LncBook is a curated knowledgebase of human lncRNAs that features a comprehensive collection of human lncRNAs and systematic curation of lncRNAs by multi-omics data integration, functional annotation and disease association.
The current implementation of LncBook houses a large number of 270,044 lncRNAs and includes 1,867 featured lncRNAs with 3,762 lncRNA-function associations. It also integrates an abundance of multi-omics data from expression, methylation, genome variation and lncRNA-miRNA interaction. In addition, LncBook includes 3,772 experimentally validated lncRNA-disease associations and identifies a total of 97,998 lncRNAs that are putatively disease-associated. To facilitate online analysis, a series of useful tools such as coding potential prediction, sequence search, etc., are deployed in LncBook.
LncRNAWiki is a community-curation-based human lncRNA knowledgebase, while LncBook is an expert-curation-based database.
We built LncRNAWiki in 2015 to harness collective intelligence for collecting and annotating human lncRNAs. However, LncRNAWiki is built based on MediaWiki, and has significant limitations on managing structured data and achieving customized functionalities. It would be desirable to organize large-scale annotations in a structured manner and to provide customized web functionalities with more friendly interfaces. More importantly, it is highly beneficial to integrate multi-omics data with the aim to significantly enrich and improve lncRNAs’ annotations. For these reasons, we constructed LncBook.
LncBook includes community-contributed annotations from LncRNAWiki, and LncRNAWiki can be considered as an important component of LncBook.
The rapid advancement in DNA sequencing technologies has led to an exponential increase in the number of human lncRNAs.
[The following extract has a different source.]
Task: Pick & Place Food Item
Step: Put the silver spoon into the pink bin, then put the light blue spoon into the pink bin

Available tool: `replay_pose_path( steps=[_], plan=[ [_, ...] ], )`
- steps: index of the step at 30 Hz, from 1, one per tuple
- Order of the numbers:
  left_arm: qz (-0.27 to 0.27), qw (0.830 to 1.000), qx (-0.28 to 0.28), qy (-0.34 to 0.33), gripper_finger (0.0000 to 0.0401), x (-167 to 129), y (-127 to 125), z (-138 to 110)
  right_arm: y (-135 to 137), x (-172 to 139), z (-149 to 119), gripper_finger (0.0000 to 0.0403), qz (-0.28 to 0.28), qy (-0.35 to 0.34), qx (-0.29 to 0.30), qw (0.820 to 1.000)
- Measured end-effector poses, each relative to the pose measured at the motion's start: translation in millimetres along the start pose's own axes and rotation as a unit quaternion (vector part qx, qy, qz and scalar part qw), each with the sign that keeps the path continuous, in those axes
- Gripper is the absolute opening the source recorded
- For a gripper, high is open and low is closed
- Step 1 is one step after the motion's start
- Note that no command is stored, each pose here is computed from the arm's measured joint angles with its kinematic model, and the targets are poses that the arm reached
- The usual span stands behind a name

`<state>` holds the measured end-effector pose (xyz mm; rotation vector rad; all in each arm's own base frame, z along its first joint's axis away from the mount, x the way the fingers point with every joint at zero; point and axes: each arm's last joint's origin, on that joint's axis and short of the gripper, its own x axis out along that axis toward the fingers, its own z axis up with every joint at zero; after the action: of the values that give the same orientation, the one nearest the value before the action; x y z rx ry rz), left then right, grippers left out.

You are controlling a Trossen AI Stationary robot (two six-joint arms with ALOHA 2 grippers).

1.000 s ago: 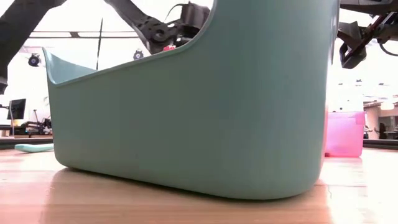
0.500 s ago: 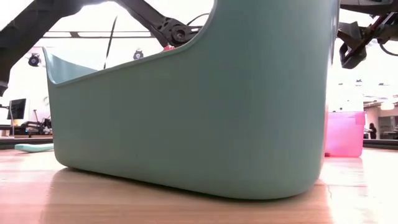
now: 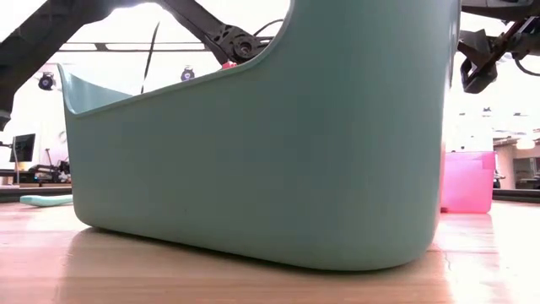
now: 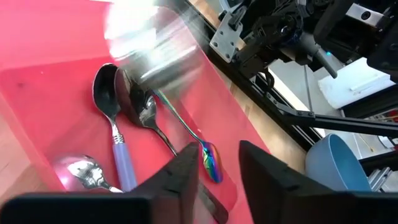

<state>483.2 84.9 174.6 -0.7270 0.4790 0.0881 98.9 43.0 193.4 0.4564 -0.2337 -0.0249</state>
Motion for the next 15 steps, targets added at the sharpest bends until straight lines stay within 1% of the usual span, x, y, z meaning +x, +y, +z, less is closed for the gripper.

To provide up-to-date, comprehensive, and high-quality annotation of human lncRNAs, we employ both community curation and expert curation.
LncRNAWiki, which uses wiki-based community curation model, is publicly editable and the content is up-to-data, bearing great promise in dealing with the flood of biological knowledge. However, it is difficult to guarantee the quality of community curation, and MediaWiki has limitations on managing structured data and achieving fundamental biological functionalities. We therefore build the expert-curation-based database LncBook, which is capable of:
We collect existing human lncRNAs from GENCODE v27, NONCODE v5.0, LNCipedia v4.1, MiTranscriptome beta. To obtain high-confidence lncRNAs, a set of strict criteria were adopted by considering redundancy, background noise, mapping error, incomplete transcript, length, and coding potential.
One the other hand, we integrated the experimentally validated lncRNAs, which are sourced from LncRNAWiki. The RefSeq and Ensembl references were obtained from HGNC to enable genomic location comparison. However, half of these lncRNAs are presently unable to be traced back to their genomic locations and thus are not included.
Finally, we obtained a large collection of 247,246 existing lncRNAs.
We identified novel lncRNAs based on the 122 RNA-Seq data from Human Protein Atlas. The transcript assemblies were compared against the existing lncRNAs integrated from multiple databases, and novel lncRNA transcripts were then curated with the strict criteria used during the curation of existing lncRNA. Finally, 21,815 novel lncRNAs were identified.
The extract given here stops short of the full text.